Plateformes de location touristique: les députés renforcent à nouveau les sanctions

Plateformes de location touristique: les députés renforcent à nouveau les sanctions
L'Assemblée a adopté un amendement renforçant les sanctions déjà prévues par la loi Élan contre les plateformes de location touristique de type Airbnb

AFP, publié le vendredi 16 novembre 2018 à 17h36

L'Assemblée a adopté un amendement renforçant les sanctions déjà prévues par la loi Élan contre les plateformes de location touristique de type Airbnb, ou Abritel, et les propriétaires loueurs ne respectant pas leurs obligations légales.

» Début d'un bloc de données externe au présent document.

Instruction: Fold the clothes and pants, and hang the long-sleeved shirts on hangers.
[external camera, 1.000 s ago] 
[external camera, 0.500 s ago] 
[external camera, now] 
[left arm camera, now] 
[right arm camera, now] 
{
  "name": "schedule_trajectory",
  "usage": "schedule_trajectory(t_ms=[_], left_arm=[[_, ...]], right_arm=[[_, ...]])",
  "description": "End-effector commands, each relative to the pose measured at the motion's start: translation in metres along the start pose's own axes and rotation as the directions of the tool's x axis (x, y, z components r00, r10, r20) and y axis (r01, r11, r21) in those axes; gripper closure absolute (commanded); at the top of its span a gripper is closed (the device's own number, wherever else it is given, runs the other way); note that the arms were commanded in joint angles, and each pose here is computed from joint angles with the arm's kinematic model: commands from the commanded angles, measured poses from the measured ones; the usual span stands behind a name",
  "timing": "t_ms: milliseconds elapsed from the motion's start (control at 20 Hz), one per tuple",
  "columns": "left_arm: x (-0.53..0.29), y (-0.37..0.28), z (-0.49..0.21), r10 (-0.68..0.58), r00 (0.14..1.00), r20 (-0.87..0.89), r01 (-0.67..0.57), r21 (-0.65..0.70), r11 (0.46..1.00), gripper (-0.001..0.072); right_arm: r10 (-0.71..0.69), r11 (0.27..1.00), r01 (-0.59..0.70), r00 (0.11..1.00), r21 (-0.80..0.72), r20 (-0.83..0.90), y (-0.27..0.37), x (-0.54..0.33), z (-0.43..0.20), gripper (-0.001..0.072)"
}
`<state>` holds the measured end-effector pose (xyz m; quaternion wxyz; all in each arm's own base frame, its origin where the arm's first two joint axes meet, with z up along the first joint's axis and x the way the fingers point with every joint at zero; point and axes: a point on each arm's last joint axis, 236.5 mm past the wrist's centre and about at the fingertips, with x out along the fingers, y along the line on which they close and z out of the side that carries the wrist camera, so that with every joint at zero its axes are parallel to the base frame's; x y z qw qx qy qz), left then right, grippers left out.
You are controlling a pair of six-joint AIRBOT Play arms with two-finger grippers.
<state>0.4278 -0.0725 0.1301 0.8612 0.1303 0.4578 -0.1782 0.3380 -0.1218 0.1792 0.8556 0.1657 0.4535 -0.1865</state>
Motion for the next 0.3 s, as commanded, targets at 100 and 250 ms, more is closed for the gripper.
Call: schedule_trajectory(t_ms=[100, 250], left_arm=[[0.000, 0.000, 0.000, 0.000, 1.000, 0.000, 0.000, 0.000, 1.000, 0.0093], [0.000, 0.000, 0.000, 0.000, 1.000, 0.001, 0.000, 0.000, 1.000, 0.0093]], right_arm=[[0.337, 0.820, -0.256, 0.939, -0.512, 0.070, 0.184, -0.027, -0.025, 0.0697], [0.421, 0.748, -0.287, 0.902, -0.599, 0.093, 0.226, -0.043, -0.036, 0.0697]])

Dans le cadre de l'examen en première lecture du projet de budget 2019 de l'État, a été adoptée vendredi une mesure présentée par le rapporteur Joël Giraud (LREM) et qui instaure de nouvelles amendes en cas de retard dans la déclaration d'une location ou de non-collecte de la taxe de séjour, ou de la taxe additionnelle (de 15%) instaurée pour la seule Île-de-France.

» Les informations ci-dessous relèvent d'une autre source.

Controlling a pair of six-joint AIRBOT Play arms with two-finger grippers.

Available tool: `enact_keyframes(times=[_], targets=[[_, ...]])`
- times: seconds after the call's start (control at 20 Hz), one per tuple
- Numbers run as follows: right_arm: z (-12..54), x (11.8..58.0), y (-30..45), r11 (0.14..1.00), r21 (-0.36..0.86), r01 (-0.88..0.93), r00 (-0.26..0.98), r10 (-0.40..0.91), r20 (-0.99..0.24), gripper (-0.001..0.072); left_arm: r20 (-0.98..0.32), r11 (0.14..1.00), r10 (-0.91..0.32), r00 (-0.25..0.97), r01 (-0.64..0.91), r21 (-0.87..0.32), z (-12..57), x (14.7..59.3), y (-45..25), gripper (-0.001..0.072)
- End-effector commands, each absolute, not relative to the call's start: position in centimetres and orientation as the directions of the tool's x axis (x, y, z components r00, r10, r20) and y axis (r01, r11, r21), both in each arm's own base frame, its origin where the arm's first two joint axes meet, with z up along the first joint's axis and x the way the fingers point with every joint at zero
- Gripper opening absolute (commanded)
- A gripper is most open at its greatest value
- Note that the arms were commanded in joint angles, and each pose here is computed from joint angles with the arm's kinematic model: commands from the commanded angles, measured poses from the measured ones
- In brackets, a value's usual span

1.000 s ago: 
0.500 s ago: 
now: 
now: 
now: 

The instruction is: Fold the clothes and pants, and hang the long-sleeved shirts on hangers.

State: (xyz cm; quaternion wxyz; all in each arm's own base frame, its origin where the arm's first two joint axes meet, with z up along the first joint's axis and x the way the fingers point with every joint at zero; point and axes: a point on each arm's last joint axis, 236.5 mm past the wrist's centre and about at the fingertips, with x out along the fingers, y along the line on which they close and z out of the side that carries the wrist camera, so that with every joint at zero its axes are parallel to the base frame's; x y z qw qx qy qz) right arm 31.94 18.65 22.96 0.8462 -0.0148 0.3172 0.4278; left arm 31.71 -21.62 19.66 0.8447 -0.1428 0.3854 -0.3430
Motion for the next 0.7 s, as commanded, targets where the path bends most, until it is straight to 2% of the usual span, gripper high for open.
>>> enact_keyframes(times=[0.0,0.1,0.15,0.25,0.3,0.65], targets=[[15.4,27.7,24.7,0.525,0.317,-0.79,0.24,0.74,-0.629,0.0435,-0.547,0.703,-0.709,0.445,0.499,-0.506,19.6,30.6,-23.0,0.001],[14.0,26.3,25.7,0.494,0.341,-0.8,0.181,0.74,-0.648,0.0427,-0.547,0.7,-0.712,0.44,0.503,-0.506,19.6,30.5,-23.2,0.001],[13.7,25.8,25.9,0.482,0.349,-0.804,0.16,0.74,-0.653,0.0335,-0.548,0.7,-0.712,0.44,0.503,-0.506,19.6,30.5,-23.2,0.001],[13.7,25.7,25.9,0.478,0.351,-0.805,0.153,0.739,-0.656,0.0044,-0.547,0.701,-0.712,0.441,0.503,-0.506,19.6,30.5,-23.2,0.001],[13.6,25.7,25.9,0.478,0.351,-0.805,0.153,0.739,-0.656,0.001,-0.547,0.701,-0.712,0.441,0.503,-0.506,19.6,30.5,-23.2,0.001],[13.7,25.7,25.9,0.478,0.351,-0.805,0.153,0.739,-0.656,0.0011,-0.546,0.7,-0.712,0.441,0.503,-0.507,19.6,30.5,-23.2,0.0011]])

La loi Élan (Évolution du logement, de l'aménagement et du numérique) qui sera bientôt promulguée, prévoit déjà d'infliger des amendes de 5 à 10.000 euros aux propriétaires n'enregistrant pas leur logement auprès des communes qui l'exigent, ou ne transmettant pas le décompte du nombre de jours de location d'un meublé - limité à 120 jours par an.

À l'heure actuelle, seules certaines villes ont mis en place ce numéro d'enregistrement : Paris, Nice, Tours, Bordeaux, Lyon, Toulouse, Strasbourg, Annecy, Aix-en-Provence, Cannes, Biarritz et 23 autres communes du Pays basque.

L'amendement à l'article 56 du projet de loi de finances voté vendredi prévoit que l'amende ira "jusqu'à 12.500 euros", tant pour les propriétaires que les plateformes.

En outre "les omissions ou inexactitudes constatées" dans la déclaration d'une location seront sanctionnées par une amende, créée par l'amendement, de "150 euros par omission ou inexactitude", dans la limite de 12.500 euros d'amende par déclaration.

L'amendement crée en outre une nouvelle sanction, en cas de non-collecte par une plateforme, de la taxe de séjour, allant "jusqu'à 2.500 euros sans être inférieure à 750 euros".

Pour les communes n'ayant pas voté un taux de taxe de séjour avant le 1er octobre 2018, celui-ci sera de 1% du coût de la nuitée par personne pour les "hébergements non classés" - ceux proposés sur les plateformes. 

Il aurait pu aller jusqu'à 5%, souligne Laurent Duc, président de la branche hôtellerie de l'Union des métiers et des industries de l'hôtellerie (UMIH), dont l'organisation aurait souhaité l'adoption d'"un taux intermédiaire".

Les députés voulaient initialement laisser aux communes jusqu'au 1er février pour décider du niveau de cette taxe, mais le gouvernement s'y est opposé via un sous-amendement voté par l'Assemblée. 

La loi Élan inflige en outre jusqu'à 50.000 euros d'amende aux plateformes ne transmettant pas le décompte des nuitées durant lesquelles le logement est loué, ou proposant des résidences principales déjà réservées plus de 120 jours dans l'année.